◆ **TASK**:
In the listing below, locate the line that contains "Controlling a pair" and the line that contains "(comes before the". Restate word for word those two lines and every line between them, and nothing else.

◆ **RECORDED INFORMATION**:
────────────────
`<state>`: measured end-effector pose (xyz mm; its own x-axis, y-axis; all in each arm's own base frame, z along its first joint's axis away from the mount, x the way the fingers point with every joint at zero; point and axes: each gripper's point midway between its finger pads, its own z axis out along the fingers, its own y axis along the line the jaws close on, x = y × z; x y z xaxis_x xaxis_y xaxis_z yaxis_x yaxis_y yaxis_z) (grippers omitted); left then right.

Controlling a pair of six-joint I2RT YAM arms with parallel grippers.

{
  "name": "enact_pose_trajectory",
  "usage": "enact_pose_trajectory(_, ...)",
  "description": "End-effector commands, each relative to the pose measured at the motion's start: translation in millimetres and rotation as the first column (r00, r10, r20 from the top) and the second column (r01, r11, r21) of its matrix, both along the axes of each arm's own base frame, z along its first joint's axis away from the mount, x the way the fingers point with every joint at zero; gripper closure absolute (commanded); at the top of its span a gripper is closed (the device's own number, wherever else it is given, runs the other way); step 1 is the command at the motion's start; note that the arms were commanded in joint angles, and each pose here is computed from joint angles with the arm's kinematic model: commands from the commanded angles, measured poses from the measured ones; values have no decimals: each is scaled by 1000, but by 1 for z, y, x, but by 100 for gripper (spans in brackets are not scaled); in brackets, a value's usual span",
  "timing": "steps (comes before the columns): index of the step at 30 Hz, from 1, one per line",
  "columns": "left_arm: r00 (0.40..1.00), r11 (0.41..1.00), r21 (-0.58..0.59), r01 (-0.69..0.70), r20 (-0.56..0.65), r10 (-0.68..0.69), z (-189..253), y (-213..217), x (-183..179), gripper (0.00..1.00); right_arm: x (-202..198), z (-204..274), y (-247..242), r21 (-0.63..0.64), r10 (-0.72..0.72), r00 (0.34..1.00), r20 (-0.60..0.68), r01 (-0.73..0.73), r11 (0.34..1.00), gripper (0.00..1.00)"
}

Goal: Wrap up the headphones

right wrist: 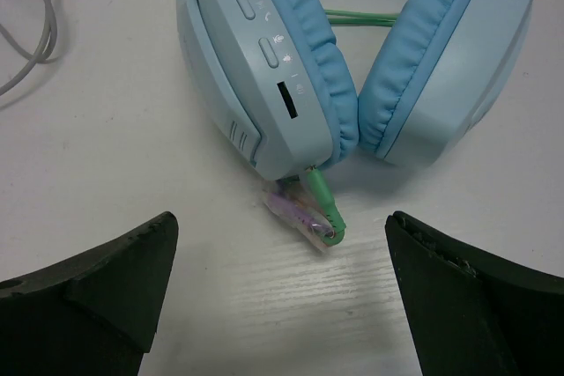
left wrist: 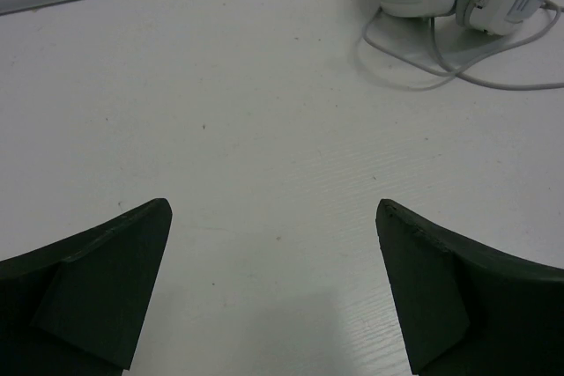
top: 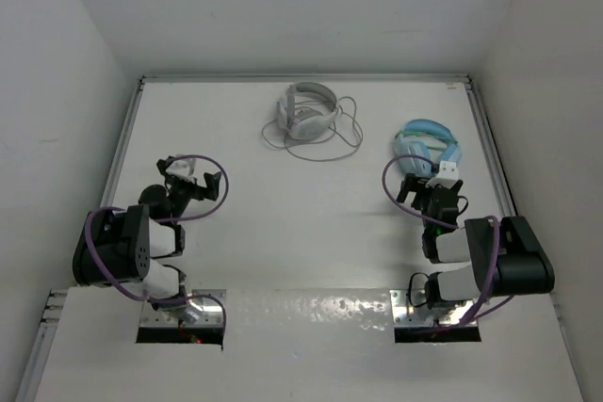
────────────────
◆ **SOLUTION TO THE EXERCISE**:
Controlling a pair of six-joint I2RT YAM arms with parallel grippers.

{
  "name": "enact_pose_trajectory",
  "usage": "enact_pose_trajectory(_, ...)",
  "description": "End-effector commands, each relative to the pose measured at the motion's start: translation in millimetres and rotation as the first column (r00, r10, r20 from the top) and the second column (r01, r11, r21) of its matrix, both along the axes of each arm's own base frame, z along its first joint's axis away from the mount, x the way the fingers point with every joint at zero; gripper closure absolute (commanded); at the top of its span a gripper is closed (the device's own number, wherever else it is given, runs the other way); step 1 is the command at the motion's start; note that the arms were commanded in joint angles, and each pose here is computed from joint angles with the arm's kinematic model: commands from the commanded angles, measured poses from the measured ones; values have no decimals: each is scaled by 1000, but by 1 for z, y, x, but by 100 for gripper (spans in brackets are not scaled); in brackets, a value's usual span",
  "timing": "steps (comes before the columns): index of the step at 30 Hz, from 1, one per line",

No more output is required for the exercise.